IMO we shouldn't link CPU requirements to what kind of video you're processing, e.g. you could be using an older PC as a server (so it doesn't have AVX since Intel decided their 2020 Pentium CPUs must be crippled for no good reason other than market segmentation).
Also, this PR just changes the compile options to generate AVX2 for the whole program, not for any specific video mode.
Additionally, what if you want to run CasparCG on Arm Linux? This PR needs a fallback written in C++ without any intrinsics. Autovectorization could help here... You could also do CPU feature detection and call the AVX2 version if you detect AVX2 if you want to keep that code.
I mostly agree with the comments. Especially the fact that native intrinsics means that we'll never be able to build for non-x86 architectures. I opted to solve this by using the SIMDe library on linux. That way, intrinsics will automatically be compiled to whatever works on the target architecture. Works on arm64, also works if you want to make a amd64 build without the avx2 instruction set. If you for some reason want to deploy casparcg on a system with the pentium cpu mentioned above.
The additional commits also add (almost complete) support for sub-regions and ports. Setting dest-x != 0 in a sub-region is not supported yet. Also manually overriding the width and height of the region is not supported, but that should be super simple to add. I've simply not had a need for it yet
I was just going to suggest SIMDe, as it allows for performance boosting intrinsics while allowing future platform flexibility. Finally starting to get 10 bit enabled in casparCG is exciting.

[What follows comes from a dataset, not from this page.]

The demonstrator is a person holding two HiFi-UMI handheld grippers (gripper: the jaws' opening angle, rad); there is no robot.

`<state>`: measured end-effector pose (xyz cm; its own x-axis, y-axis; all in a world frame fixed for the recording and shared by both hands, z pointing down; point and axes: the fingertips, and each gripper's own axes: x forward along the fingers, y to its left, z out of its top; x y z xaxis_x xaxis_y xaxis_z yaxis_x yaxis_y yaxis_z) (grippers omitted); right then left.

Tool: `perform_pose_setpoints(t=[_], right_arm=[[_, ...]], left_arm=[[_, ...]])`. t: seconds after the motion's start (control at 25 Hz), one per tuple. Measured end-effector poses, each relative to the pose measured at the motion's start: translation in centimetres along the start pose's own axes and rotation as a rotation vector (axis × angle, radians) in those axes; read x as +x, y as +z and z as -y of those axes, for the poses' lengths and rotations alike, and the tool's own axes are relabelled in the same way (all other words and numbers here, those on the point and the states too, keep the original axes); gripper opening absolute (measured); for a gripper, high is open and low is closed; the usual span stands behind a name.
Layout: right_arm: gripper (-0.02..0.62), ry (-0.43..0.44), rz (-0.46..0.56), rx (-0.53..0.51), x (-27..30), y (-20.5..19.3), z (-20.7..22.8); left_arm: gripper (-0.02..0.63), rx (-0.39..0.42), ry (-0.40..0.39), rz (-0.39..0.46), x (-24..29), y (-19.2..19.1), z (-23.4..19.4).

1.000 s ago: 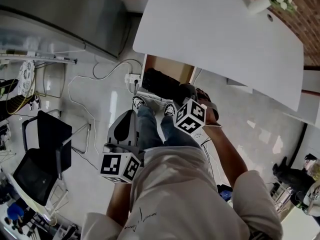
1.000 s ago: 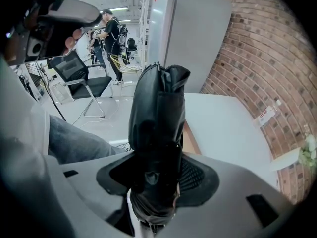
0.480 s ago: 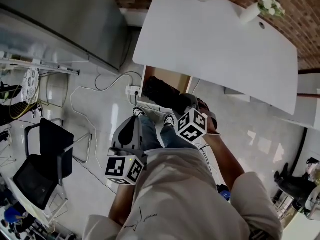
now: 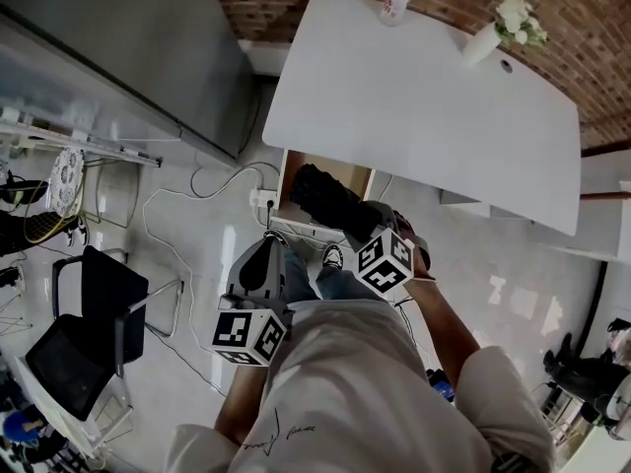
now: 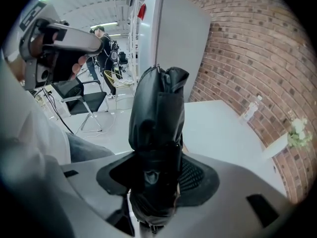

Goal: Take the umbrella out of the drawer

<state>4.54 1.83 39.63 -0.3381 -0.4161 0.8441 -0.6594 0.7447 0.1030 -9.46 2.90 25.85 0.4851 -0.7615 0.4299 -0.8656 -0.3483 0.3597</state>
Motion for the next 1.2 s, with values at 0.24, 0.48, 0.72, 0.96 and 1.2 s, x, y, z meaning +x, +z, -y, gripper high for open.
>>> perform_pose_setpoints(t=[0.24,0.48,0.72,0.96,1.2], right_arm=[[0.232,-0.007,0.039,0.026,-1.6,0.7,0.4],[0.232,-0.008,0.089,0.058,-3.4,1.1,0.8],[0.232,-0.021,0.135,0.083,-5.0,1.4,1.2],[0.232,-0.042,0.185,0.114,-7.1,1.5,1.7],[0.232,-0.052,0.262,0.17,-8.7,1.9,1.9]], left_arm=[[0.017,0.004,-0.001,0.011,-0.1,0.5,0.3],[0.017,0.017,0.006,0.021,-0.3,0.5,0.7],[0.017,0.026,0.004,0.034,-0.5,0.7,1.2],[0.017,0.038,-0.002,0.045,-0.7,0.9,1.8],[0.017,0.044,0.005,0.078,-1.2,1.2,1.7]])
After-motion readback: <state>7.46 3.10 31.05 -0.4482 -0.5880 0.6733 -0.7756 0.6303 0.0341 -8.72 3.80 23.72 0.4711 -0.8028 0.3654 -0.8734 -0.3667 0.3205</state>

To throw a small spanner into the discussions here, I am hoping this can make it into 2.5 soon. But once 2.5 is released, I would like to start merging (into what will be 2.6) the gl compute shader bits I have been working on. I expect that will replace this cpu conversion code. (Feel free to give an argument for why it shouldn't) So this code and any build quirks it requires could be relatively short-lived
Feel free to give an argument for why it shouldn't
here's a try: it could be less efficient because to send it to the decklink card, it'd likely have to be copied back to system ram after the opengl processing, so the decklink card can output it. it may be more efficient to just leave it in system ram where the decklink card can get to it without extra copying, the format conversion done on the cpu could be just as fast as copying on the cpu, because the cpu would be memory bandwidth limited, leaving plenty of spare compute capacity to do the relatively trivial 8/10 bit conversion. this is assuming the decklink card doesn't support direct dma from gpu memory.

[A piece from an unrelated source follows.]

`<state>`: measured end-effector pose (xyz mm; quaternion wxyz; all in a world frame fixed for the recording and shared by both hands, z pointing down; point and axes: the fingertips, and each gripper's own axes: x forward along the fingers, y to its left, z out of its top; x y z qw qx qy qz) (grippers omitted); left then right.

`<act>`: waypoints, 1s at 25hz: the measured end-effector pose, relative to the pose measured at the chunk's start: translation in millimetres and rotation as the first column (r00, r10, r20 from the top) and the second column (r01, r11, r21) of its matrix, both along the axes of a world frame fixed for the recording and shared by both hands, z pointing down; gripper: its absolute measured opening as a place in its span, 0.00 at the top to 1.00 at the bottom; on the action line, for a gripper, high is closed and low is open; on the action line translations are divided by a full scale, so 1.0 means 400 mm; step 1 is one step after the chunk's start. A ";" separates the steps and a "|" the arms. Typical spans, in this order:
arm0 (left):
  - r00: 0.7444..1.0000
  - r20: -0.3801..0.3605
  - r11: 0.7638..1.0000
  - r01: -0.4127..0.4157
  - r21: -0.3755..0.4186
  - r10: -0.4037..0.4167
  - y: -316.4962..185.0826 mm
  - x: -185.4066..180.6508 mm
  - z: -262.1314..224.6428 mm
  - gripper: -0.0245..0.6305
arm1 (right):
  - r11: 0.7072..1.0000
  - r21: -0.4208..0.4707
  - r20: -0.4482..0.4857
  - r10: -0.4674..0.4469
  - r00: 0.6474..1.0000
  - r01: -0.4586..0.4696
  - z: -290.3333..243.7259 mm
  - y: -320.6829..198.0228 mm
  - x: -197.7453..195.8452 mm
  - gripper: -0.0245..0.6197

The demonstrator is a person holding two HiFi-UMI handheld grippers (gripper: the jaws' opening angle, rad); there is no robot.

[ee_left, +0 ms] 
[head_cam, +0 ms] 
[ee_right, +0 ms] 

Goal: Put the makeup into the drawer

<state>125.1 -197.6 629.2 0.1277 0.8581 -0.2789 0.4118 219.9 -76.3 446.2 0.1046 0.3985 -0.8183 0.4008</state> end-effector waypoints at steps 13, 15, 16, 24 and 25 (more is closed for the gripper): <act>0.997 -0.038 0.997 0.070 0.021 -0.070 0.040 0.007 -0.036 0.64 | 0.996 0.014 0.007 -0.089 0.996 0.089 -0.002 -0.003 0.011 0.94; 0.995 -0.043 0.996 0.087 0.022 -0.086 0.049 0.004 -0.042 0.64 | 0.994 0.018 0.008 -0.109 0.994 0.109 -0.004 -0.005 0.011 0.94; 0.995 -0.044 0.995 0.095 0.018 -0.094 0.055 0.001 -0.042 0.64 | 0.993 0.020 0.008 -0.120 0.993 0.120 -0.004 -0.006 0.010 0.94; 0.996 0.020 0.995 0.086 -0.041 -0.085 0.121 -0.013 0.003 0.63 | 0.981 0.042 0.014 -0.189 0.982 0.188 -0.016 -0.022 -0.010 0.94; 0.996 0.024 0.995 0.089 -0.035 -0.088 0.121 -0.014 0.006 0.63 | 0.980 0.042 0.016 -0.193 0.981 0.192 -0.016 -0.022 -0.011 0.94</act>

once 2.5 is released, I would like to start merging (into what will be 2.6) the gl compute shader bits I have been working on. I expect that will replace this cpu conversion code. (Feel free to give an argument for why it shouldn't) So this code and any build quirks it requires could be relatively short-lived
That sounds great to me. I've kept working on this because I've got a client that need the support for ports and sub-regions with 10bit output, and the ETA of a production ready GPU compute path is still not really known.
it could be less efficient because to send it to the decklink card, it'd likely have to be copied back to system ram after the opengl processing, so the decklink card can output it. it may be more efficient to just leave it in system ram where the decklink card can get to it without extra copying
There is no non-gpu path even today. The GPU compute shader will if anything reduce the amount of data copied from the gpu to host.
this is assuming the decklink card doesn't support direct dma from gpu memory
They support NVIDIA GPUDirect for Video and something called AMD Pinned Memory. ...but we don't, obviously.